# TASK TO CARRY OUT
Look through the material below. Copy each line that contains the string "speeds".

# EXTRACTED DATA
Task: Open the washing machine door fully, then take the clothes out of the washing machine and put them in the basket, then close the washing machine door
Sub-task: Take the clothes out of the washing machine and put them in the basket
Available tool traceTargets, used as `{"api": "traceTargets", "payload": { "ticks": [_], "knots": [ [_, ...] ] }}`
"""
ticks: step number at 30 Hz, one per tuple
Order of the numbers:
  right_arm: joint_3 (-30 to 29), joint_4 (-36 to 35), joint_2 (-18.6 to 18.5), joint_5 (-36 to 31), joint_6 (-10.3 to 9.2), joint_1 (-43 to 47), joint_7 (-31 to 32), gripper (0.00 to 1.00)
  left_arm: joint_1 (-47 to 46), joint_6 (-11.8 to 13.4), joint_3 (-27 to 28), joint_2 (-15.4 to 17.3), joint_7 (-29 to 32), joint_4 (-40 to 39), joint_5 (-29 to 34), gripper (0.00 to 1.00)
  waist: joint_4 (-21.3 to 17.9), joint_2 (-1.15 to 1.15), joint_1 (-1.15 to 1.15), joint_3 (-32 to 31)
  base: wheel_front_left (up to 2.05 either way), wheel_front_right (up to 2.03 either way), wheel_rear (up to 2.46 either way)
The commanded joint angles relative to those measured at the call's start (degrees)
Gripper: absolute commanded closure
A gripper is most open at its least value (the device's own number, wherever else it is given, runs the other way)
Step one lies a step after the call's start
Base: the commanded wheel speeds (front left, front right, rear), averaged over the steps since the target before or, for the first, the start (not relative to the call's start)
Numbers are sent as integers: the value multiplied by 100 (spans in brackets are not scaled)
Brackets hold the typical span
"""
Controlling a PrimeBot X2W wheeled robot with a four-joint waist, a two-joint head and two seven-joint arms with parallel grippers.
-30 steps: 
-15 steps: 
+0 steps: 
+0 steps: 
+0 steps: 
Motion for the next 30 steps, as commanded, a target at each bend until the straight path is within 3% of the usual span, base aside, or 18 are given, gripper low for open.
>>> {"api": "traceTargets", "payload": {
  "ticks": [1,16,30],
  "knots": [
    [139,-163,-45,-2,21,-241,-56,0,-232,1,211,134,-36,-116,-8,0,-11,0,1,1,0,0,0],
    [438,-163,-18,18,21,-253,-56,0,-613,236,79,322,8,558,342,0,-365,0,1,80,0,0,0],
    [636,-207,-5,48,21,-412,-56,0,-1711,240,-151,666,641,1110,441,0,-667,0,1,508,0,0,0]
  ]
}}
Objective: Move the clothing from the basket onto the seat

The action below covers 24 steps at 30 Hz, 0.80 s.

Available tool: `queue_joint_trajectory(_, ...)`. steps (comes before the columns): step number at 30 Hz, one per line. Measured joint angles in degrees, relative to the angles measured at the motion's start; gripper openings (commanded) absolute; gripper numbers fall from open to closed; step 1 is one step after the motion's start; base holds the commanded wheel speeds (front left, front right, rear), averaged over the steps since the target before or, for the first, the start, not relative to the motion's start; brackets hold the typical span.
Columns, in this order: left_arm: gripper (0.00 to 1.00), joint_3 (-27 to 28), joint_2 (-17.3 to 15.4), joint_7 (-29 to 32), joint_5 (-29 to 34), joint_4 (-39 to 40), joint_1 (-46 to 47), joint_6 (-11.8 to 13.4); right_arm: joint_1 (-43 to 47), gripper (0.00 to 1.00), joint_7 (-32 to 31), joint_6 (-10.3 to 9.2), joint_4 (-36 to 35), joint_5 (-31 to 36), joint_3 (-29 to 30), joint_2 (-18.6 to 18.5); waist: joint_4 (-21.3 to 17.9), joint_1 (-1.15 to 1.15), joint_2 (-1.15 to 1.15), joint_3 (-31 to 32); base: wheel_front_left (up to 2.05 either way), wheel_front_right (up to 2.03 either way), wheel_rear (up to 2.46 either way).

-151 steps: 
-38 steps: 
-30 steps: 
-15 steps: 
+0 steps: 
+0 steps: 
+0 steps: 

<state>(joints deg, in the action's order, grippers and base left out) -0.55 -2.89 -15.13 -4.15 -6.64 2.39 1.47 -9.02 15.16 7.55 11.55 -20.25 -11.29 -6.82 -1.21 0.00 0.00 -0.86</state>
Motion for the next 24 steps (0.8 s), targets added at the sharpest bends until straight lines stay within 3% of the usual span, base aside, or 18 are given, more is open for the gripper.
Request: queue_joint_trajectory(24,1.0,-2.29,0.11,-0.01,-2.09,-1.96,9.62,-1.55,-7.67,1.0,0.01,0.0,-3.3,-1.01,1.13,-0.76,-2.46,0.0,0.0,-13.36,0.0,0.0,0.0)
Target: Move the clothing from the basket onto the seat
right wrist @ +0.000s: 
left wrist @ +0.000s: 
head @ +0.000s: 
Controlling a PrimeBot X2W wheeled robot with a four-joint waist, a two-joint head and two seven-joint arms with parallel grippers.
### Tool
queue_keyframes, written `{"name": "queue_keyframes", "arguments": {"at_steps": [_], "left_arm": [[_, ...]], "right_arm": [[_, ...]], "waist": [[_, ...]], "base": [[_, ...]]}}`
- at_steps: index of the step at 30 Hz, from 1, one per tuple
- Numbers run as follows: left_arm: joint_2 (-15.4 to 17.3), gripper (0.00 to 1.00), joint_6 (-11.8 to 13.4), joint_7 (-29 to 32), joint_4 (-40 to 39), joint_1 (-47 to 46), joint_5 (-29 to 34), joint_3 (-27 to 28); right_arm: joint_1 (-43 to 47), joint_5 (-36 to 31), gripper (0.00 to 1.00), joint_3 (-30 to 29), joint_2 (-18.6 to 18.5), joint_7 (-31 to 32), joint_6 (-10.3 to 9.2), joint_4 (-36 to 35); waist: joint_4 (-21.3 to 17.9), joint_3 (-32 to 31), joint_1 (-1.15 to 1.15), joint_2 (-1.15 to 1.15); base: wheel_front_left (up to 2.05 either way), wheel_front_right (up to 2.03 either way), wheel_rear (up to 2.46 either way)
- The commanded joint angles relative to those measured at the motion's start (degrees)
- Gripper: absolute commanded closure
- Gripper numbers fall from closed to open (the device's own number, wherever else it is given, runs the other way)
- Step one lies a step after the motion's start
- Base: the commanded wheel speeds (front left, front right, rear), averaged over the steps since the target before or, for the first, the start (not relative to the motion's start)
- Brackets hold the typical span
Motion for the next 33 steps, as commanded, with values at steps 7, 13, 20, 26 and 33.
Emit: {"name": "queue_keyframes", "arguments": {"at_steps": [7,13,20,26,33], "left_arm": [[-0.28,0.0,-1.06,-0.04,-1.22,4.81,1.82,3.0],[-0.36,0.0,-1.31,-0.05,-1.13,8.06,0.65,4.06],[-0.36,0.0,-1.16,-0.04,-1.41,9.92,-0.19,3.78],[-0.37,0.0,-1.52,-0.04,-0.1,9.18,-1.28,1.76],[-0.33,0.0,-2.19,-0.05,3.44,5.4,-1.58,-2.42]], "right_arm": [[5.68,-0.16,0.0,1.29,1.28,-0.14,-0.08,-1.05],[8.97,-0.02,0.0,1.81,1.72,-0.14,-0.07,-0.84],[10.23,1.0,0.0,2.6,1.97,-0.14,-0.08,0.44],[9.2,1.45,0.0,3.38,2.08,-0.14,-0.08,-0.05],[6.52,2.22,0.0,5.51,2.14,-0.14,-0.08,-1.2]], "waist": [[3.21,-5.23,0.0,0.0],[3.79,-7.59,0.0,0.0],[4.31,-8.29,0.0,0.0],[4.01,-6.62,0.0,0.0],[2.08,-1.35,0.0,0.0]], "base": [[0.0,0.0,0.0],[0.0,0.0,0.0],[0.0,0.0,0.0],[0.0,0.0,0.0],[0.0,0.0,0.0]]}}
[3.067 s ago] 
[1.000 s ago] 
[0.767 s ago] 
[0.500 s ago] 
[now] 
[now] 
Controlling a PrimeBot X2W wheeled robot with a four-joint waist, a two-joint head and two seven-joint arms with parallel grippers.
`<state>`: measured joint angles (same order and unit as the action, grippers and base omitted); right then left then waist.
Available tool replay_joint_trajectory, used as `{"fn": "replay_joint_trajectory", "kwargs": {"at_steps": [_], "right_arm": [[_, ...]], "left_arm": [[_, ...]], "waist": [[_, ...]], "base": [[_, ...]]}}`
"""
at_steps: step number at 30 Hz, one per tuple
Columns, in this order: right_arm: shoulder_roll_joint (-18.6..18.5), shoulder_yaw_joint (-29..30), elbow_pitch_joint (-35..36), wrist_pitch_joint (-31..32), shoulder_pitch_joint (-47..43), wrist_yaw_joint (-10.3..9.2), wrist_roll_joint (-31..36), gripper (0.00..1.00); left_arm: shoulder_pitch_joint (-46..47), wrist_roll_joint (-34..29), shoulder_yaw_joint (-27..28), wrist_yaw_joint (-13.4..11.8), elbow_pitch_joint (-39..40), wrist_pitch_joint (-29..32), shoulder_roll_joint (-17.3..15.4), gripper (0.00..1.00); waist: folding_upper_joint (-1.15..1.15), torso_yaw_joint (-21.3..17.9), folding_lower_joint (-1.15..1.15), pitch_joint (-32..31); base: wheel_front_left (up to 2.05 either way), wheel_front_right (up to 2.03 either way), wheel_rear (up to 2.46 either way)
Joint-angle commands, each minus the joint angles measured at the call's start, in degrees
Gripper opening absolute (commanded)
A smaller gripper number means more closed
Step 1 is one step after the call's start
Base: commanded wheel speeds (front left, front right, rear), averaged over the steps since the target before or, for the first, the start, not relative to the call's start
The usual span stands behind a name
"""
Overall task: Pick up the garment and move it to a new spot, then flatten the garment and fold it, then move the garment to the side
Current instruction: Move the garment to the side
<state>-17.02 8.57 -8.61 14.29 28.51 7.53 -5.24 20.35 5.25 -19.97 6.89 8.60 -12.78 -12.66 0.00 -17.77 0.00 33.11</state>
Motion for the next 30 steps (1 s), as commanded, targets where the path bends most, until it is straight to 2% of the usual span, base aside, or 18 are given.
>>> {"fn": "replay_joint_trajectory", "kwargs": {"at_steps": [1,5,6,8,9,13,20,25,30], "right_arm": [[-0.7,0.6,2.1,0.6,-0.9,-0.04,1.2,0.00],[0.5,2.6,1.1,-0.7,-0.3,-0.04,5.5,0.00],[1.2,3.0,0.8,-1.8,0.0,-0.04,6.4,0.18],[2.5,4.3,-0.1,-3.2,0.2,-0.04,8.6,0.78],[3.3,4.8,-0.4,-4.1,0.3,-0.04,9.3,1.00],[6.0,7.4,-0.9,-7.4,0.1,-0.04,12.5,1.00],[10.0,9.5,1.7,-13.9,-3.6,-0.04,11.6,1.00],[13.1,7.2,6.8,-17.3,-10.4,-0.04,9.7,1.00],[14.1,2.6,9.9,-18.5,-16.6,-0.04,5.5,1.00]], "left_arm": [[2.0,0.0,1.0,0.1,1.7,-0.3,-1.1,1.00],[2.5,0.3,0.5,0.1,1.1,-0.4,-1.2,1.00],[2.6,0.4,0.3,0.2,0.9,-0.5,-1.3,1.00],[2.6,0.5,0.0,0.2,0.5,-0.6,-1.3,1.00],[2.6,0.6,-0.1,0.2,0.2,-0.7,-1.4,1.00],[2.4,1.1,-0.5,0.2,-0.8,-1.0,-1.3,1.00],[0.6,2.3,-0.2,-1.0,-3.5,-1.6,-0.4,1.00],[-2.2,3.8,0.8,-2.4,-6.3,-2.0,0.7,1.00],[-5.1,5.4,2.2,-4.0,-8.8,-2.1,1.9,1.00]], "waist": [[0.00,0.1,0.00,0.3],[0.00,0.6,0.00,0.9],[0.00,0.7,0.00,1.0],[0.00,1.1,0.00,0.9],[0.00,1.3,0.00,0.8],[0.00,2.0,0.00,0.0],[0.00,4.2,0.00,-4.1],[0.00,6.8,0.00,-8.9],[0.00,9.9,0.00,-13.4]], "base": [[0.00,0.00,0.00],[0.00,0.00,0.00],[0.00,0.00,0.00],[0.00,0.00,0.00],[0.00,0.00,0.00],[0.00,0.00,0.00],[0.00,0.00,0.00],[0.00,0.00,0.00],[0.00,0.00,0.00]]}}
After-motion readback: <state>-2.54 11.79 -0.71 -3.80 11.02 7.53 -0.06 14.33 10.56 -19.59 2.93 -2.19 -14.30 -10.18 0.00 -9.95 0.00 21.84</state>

# EXPECTED ANSWER
Base: the commanded wheel speeds (front left, front right, rear), averaged over the steps since the target before or, for the first, the start (not relative to the call's start)
Available tool: `queue_joint_trajectory(_, ...)`. steps (comes before the columns): step number at 30 Hz, one per line. Measured joint angles in degrees, relative to the angles measured at the motion's start; gripper openings (commanded) absolute; gripper numbers fall from open to closed; step 1 is one step after the motion's start; base holds the commanded wheel speeds (front left, front right, rear), averaged over the steps since the target before or, for the first, the start, not relative to the motion's start; brackets hold the typical span.
- Base: the commanded wheel speeds (front left, front right, rear), averaged over the steps since the target before or, for the first, the start (not relative to the motion's start)
Base: commanded wheel speeds (front left, front right, rear), averaged over the steps since the target before or, for the first, the start, not relative to the call's start

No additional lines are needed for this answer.